When politicians talk during campaign season, the mutual lying reaches absurd heights.  Imagine the shock – shock! – if a candidate for office said, “Yeah, I know there’s some charity event to raise money for poor children tonight, but frankly I’m just too tired to go.”  Or, “You know, my opinion on Sub-Saharan Africa doesn’t really matter because there’s not much I can do about it.”  Honesty like this would be branded callous, and make a lot of people uneasy.  This despite the fact that every reasonable person would agree that it’s OK to be tired and not feel like going to an event, even for a good cause.  Every would-be voter knows that Sub-Saharan Africa really doesn’t matter all that much to them.  So why do they pretend they want it to matter to a candidate?

There’s a lot of lying going on.  Public figures lie about who they are, what they do, and what they feel.  If they slip and let a little honesty through, the public lies and pretends to be offended.  It makes for a pretty boring spectacle.  It’s one of the reasons I don’t read or watch the news.  It’s so phony and everyone knows it but no one dare admit it.  If we’re all gonna play pretend, I’d rather follow professional pretenders in well-crafted pretend stories in the movies, novels and TV shows.

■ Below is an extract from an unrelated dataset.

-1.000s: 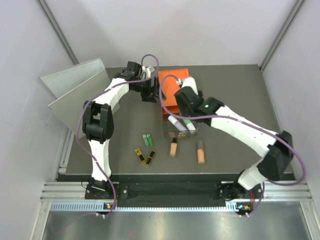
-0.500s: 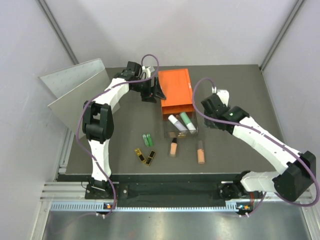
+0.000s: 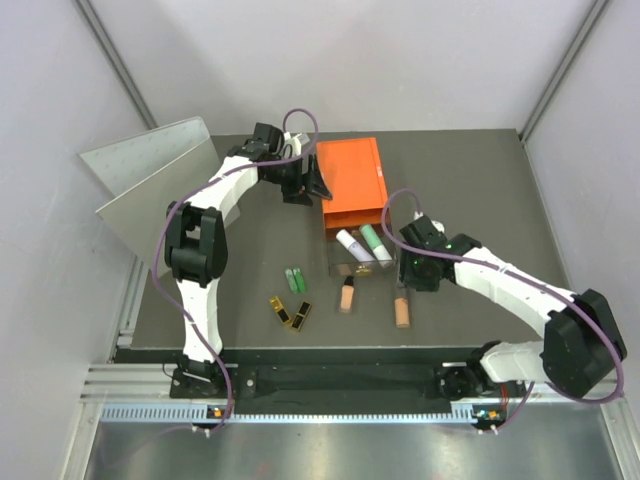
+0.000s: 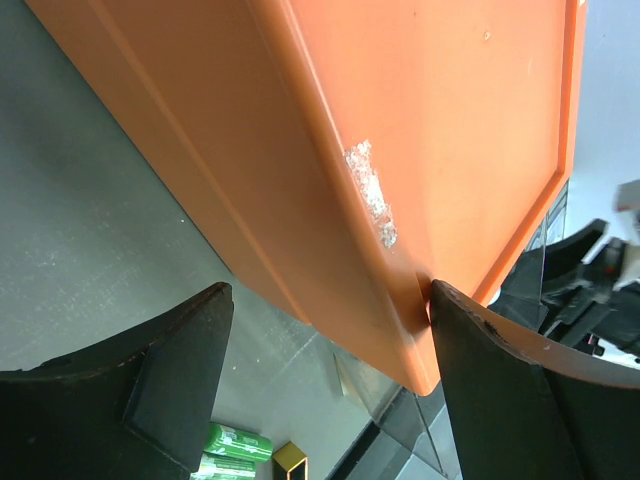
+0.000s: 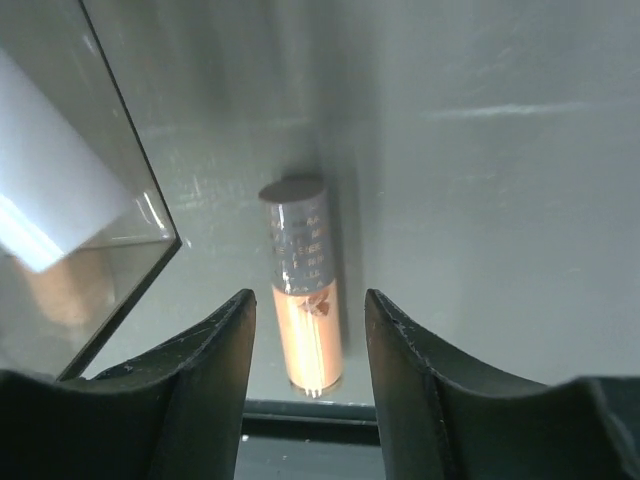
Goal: Organize the makeup
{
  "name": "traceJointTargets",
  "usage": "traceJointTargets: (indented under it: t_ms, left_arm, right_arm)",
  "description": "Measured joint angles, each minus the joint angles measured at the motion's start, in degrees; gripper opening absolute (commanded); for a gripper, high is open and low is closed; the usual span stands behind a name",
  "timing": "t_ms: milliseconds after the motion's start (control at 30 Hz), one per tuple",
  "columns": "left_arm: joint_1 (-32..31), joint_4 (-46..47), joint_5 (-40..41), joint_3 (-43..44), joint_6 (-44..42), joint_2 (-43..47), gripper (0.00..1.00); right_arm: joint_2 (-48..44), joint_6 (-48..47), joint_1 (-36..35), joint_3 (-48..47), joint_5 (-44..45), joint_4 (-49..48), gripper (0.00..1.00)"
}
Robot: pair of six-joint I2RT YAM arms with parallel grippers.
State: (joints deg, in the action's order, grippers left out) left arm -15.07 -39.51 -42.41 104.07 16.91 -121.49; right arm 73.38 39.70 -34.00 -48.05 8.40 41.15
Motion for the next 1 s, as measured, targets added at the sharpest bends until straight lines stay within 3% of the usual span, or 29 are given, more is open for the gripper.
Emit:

When people let their real questions out, and public figures give their real answers revealing their real feelings and thoughts it’s pretty entertaining and enlightening.  The more honest radio interviews, for example, are usually done by people called “shock jocks”.  Sure, they say some silly stuff just to be different, but they tend to also ask the type of questions most people actually want to know.  In the giant lying game of public life, we have to dub them “shocking”, because nothing is more shocking than honesty.

We see it in celebrities but rarely in ourselves.  Part of the reason we don’t talk honestly about ourselves is because we don’t know ourselves very well.  We know the self we wish we were better than the one we’d actually be happy being, or the one we actually are.  Self-knowledge precedes self-honesty.

Sometimes I meet one of those rare people who, like Michael Malice, knows who they are and doesn’t pretend to be otherwise.  It’s refreshing.  They can be a little intimidating because they are used to honesty and can see through BS in others as well as in themselves.  It’s also intensely interesting and challenging.  It reveals how shallow most human interactions are.

Our actual identities are far more interesting than the lies we tell about ourselves. The narratives and carefully constructed biographies we publicly project are boring and second rate compared to the fascinating truth of who we really are.

Learn the truth about yourself, and don’t hide it.  We’ll all have more fun.